_WHAT TO PRODUCE_.
Copy out the entries below precisely; nothing is to be omitted.

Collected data

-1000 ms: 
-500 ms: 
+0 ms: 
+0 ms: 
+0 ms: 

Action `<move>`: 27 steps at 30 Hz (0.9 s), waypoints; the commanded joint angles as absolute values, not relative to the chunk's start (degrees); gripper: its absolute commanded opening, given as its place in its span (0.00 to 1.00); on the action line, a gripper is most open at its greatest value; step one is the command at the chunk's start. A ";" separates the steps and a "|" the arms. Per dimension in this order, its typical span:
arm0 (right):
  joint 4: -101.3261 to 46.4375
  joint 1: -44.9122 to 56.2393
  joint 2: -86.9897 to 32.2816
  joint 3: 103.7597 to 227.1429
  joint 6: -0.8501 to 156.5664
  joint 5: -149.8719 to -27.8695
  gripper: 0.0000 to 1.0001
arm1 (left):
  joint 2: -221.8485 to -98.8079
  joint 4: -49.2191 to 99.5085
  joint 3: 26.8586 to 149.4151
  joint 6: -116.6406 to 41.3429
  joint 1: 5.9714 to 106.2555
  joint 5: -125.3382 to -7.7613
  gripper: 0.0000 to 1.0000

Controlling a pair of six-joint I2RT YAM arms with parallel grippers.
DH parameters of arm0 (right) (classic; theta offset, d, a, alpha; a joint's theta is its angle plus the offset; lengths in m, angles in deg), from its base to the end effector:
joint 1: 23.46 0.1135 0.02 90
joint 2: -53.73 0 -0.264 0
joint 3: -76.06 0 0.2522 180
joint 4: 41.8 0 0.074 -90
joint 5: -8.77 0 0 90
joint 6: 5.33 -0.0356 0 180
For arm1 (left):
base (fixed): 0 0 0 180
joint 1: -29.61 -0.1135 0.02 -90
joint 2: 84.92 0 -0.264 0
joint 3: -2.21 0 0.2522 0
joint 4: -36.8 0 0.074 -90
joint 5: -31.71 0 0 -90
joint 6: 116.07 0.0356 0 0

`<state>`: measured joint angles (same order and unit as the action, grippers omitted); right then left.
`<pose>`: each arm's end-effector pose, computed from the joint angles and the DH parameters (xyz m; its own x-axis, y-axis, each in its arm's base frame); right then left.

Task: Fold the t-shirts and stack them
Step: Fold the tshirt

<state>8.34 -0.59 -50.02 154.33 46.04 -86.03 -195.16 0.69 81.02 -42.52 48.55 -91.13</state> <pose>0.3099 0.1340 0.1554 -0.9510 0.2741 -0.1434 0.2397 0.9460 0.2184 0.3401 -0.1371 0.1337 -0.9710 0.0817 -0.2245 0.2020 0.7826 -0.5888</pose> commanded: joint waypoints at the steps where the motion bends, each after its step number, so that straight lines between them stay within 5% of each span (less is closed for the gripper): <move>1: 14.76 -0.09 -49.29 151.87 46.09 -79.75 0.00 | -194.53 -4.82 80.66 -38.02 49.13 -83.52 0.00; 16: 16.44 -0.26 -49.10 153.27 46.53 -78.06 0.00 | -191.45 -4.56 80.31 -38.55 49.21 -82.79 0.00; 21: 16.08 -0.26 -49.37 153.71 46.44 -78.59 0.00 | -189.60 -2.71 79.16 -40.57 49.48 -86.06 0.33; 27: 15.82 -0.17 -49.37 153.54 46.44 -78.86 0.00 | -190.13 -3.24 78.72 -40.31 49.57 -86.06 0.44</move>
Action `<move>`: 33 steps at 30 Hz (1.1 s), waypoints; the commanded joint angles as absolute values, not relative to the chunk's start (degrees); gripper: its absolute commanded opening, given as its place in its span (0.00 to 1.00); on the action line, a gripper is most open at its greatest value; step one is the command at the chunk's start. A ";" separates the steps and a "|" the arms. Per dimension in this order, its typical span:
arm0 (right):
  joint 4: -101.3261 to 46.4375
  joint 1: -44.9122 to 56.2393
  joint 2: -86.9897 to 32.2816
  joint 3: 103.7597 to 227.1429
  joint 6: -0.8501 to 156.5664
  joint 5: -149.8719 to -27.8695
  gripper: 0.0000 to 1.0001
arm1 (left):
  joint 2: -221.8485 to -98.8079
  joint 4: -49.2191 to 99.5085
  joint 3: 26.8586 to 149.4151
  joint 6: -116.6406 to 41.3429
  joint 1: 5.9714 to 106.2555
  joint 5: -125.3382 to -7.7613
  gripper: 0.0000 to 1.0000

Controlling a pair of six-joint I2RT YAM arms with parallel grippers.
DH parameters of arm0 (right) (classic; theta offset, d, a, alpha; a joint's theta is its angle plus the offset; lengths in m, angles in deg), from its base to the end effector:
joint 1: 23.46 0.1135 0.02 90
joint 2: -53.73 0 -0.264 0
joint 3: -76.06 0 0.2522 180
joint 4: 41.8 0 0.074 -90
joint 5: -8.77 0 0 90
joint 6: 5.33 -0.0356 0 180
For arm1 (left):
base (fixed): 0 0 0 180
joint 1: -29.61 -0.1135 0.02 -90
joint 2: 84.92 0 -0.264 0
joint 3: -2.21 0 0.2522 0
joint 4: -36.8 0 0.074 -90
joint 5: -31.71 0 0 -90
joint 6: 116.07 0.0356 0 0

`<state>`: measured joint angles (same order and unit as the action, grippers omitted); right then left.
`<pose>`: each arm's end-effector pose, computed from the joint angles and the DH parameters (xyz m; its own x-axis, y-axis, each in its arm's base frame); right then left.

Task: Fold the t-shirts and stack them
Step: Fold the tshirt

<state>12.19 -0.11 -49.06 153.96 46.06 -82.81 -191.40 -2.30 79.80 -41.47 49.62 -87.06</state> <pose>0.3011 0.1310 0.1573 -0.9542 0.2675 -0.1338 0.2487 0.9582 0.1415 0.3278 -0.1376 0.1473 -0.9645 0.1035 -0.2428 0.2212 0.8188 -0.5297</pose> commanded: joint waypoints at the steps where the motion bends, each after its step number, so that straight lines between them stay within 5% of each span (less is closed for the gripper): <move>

_SOLVED EXERCISE_.
-1000 ms: 
-500 ms: 
+0 ms: 
+0 ms: 
+0 ms: 

Action `<move>`: 27 steps at 30 Hz (0.9 s), waypoints; the commanded joint angles as absolute values, not relative to the chunk's start (degrees); gripper: its absolute commanded opening, given as its place in its span (0.00 to 1.00); on the action line, a gripper is most open at its greatest value; step one is the command at the chunk's start. A ";" separates the steps and a "|" the arms. Per dimension in this order, its typical span:
arm0 (right):
  joint 4: -101.3261 to 46.4375
  joint 1: -44.9122 to 56.2393
  joint 2: -86.9897 to 32.2816
  joint 3: 103.7597 to 227.1429
  joint 6: -0.8501 to 156.5664
  joint 5: -149.8719 to -27.8695
  gripper: 0.0000 to 1.0001
arm1 (left):
  joint 2: -221.8485 to -98.8079
  joint 4: -49.2191 to 99.5085
  joint 3: 26.8586 to 149.4151
  joint 6: -116.6406 to 41.3429
  joint 1: 5.9714 to 106.2555
  joint 5: -125.3382 to -7.7613
  gripper: 0.0000 to 1.0000

Controlling a pair of six-joint I2RT YAM arms with parallel grippers.
DH parameters of arm0 (right) (classic; theta offset, d, a, alpha; a joint's theta is its angle plus the offset; lengths in m, angles in deg), from its base to the end effector:
joint 1: 23.46 0.1135 0.02 90
joint 2: -53.73 0 -0.264 0
joint 3: -76.06 0 0.2522 180
joint 4: 41.8 0 0.074 -90
joint 5: -8.77 0 0 90
joint 6: 5.33 -0.0356 0 180
For arm1 (left):
base (fixed): 0 0 0 180
joint 1: -29.61 -0.1135 0.02 -90
joint 2: 84.92 0 -0.264 0
joint 3: -2.21 0 0.2522 0
joint 4: -36.8 0 0.074 -90
joint 5: -31.71 0 0 -90
joint 6: 116.07 0.0356 0 0

`<state>`: measured joint angles (same order and unit as the action, grippers omitted); right then left.
`<pose>`: each arm's end-effector pose, computed from the joint angles and the DH parameters (xyz m; its own x-axis, y-axis, each in its arm's base frame); right then left.

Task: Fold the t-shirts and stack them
Step: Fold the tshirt

<state>8.34 -0.59 -50.02 154.33 46.04 -86.03 -195.16 0.69 81.02 -42.52 48.55 -91.13</state> <pose>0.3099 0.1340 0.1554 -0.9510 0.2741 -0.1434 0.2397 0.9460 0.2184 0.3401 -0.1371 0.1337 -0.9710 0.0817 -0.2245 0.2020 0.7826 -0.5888</pose> commanded: joint waypoints at the steps where the motion bends, each after its step number, so that straight lines between them stay within 5% of each span (less is closed for the gripper): <move>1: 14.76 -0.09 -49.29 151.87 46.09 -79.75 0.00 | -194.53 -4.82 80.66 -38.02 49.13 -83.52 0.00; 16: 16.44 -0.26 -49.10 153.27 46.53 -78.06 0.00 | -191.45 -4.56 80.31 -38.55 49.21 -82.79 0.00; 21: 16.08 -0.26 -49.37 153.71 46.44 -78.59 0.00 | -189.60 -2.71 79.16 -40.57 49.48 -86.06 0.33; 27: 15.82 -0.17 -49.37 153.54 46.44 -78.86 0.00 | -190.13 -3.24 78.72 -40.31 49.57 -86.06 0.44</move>
Action `<move>`: 33 steps at 30 Hz (1.1 s), waypoints; the commanded joint angles as absolute values, not relative to the chunk's start (degrees); gripper: its absolute commanded opening, given as its place in its span (0.00 to 1.00); on the action line, a gripper is most open at its greatest value; step one is the command at the chunk's start. A ";" separates the steps and a "|" the arms. Per dimension in this order, its typical span:
arm0 (right):
  joint 4: -101.3261 to 46.4375
  joint 1: -44.9122 to 56.2393
  joint 2: -86.9897 to 32.2816
  joint 3: 103.7597 to 227.1429
  joint 6: -0.8501 to 156.5664
  joint 5: -149.8719 to -27.8695
  gripper: 0.0000 to 1.0001
arm1 (left):
  joint 2: -221.8485 to -98.8079
  joint 4: -49.2191 to 99.5085
  joint 3: 26.8586 to 149.4151
  joint 6: -116.6406 to 41.3429
  joint 1: 5.9714 to 106.2555
  joint 5: -125.3382 to -7.7613
  gripper: 0.0000 to 1.0000

Controlling a pair of six-joint I2RT YAM arms with parallel grippers.
DH parameters of arm0 (right) (classic; theta offset, d, a, alpha; a joint's theta is its angle plus the offset; lengths in m, angles in deg), from its base to the end effector:
joint 1: 23.46 0.1135 0.02 90
joint 2: -53.73 0 -0.264 0
joint 3: -76.06 0 0.2522 180
joint 4: 41.8 0 0.074 -90
joint 5: -8.77 0 0 90
joint 6: 5.33 -0.0356 0 180
For arm1 (left):
base (fixed): 0 0 0 180
joint 1: -29.61 -0.1135 0.02 -90
joint 2: 84.92 0 -0.264 0
joint 3: -2.21 0 0.2522 0
joint 4: -36.8 0 0.074 -90
joint 5: -31.71 0 0 -90
joint 6: 116.07 0.0356 0 0

`<state>`: measured joint angles (same order and unit as the action, grippers omitted); right then left.
`<pose>`: each arm's end-effector pose, computed from the joint angles and the DH parameters (xyz m; its own x-axis, y-axis, each in its arm's base frame); right then left.

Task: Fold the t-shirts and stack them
Step: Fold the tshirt

<state>12.19 -0.11 -49.06 153.96 46.06 -82.81 -191.40 -2.30 79.80 -41.47 49.62 -87.06</state> <pose>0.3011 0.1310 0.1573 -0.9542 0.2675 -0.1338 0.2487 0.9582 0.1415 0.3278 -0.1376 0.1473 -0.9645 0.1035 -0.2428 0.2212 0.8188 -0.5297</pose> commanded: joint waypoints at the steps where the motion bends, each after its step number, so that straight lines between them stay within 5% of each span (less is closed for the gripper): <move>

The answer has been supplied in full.